• _Work item_:
Search the material below for the word "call" and copy every line in which it occurs.

-- Data block follows --

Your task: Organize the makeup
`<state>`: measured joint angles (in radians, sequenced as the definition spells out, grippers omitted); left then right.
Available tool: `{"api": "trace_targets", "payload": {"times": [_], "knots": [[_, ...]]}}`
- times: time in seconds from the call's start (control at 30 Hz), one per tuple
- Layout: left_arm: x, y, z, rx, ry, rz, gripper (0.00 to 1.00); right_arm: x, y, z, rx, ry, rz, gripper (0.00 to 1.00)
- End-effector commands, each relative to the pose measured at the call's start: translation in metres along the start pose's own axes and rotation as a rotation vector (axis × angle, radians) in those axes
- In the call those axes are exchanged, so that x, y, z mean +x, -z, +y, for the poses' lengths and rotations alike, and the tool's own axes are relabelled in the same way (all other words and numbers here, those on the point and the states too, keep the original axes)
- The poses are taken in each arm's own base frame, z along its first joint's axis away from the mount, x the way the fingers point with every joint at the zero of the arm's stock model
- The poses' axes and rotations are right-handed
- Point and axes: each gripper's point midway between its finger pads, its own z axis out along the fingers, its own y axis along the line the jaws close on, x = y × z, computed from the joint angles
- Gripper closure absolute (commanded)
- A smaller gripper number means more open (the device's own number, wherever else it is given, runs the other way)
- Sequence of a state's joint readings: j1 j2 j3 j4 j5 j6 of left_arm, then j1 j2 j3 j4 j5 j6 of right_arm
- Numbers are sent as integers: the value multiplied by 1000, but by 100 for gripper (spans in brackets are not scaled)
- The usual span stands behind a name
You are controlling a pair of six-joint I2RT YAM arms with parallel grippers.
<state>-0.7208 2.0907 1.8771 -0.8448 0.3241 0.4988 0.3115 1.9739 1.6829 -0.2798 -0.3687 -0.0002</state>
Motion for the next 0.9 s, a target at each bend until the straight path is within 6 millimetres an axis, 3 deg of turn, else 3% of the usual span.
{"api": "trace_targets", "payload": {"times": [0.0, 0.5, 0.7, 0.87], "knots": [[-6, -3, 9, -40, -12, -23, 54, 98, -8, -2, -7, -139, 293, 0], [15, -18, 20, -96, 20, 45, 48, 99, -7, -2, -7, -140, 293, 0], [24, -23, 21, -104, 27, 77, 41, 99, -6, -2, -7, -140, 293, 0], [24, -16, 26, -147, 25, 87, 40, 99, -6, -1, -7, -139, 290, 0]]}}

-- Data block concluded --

• _Solution to this problem_:
- times: time in seconds from the call's start (control at 30 Hz), one per tuple
- End-effector commands, each relative to the pose measured at the call's start: translation in metres along the start pose's own axes and rotation as a rotation vector (axis × angle, radians) in those axes
- In the call those axes are exchanged, so that x, y, z mean +x, -z, +y, for the poses' lengths and rotations alike, and the tool's own axes are relabelled in the same way (all other words and numbers here, those on the point and the states too, keep the original axes)

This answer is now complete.